The Marah/Marah’s dad storyline is strong.  Our characters are forced to learn the importance of truth and honesty, and they both learn how to view things from the other’s perspective, all done well, without being overly sweet or dramatic.  Marah’s developing relationship with Judd is also good.  A weak point in this story, however, is that we find that Marah has three sisters who have also left the farm and moved on to lives of their owns, apparently with the same negative feelings towards their father as Marah has at the beginning of the story – and there is never really any resolution there.  Marah finds healing, but there is never a feeling that the entire family has been bonded back together.  This feels especially counter-intuitive because we are never told why Marah is the daughter who has to come back – if she has three sisters, why are none of them helping?

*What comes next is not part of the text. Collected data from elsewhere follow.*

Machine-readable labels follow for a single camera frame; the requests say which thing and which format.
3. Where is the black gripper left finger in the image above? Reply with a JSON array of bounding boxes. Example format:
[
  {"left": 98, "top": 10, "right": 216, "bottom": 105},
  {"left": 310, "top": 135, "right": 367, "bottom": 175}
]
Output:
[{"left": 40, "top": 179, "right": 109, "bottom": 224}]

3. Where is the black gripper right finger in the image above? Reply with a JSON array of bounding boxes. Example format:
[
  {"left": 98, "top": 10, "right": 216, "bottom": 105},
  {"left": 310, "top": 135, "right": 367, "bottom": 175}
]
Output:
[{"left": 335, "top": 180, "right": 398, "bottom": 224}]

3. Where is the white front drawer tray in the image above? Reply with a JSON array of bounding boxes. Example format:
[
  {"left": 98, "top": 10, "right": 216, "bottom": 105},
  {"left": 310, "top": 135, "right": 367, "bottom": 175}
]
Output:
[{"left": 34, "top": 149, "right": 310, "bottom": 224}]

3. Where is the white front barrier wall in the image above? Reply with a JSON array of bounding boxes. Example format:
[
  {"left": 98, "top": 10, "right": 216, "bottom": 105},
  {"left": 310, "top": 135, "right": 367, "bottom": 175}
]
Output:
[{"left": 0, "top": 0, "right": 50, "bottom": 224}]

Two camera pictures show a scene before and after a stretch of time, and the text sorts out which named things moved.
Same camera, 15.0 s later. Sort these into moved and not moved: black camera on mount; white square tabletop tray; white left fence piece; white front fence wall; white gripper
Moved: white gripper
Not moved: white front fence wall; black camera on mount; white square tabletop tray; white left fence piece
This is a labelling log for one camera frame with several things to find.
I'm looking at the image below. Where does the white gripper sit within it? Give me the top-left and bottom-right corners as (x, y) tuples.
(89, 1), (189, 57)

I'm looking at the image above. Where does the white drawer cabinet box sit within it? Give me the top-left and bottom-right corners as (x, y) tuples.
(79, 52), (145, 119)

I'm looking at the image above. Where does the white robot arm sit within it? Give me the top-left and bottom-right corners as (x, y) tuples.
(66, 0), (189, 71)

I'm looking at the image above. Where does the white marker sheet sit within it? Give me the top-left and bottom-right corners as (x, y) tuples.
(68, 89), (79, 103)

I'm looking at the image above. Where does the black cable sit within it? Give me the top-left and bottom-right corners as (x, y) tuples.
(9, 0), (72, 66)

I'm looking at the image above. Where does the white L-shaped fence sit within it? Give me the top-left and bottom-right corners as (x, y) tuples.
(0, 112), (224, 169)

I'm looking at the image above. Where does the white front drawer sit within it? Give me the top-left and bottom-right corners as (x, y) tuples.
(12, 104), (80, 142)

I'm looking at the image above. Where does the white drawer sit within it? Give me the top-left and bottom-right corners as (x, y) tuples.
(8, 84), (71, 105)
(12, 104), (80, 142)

While the whole evil-terrorist-archaeologist story had its moments, overall it felt quite forced, especially when we finally learn Gregory’s backstory/motivation.  That he was busted out for doing back-alley abortions feels really weird for a story written/theoretically set in 2001, when abortions have been legal since 1973.  Has Gregory really been plotting revenge for almost thirty years??  The grand climax with a hostage situation at the farm was exciting, but ended very suddenly with an epilogue that wrapped everything up with a tidy bow, sweeping the odds and ends that felt like they wouldn’t fit under the rug.

I enjoyed this book while I was reading it (when I was able to suspend logic for several chapters at a time), but it’s not one I particularly can recommend or would want to read again.  A solid 3/5.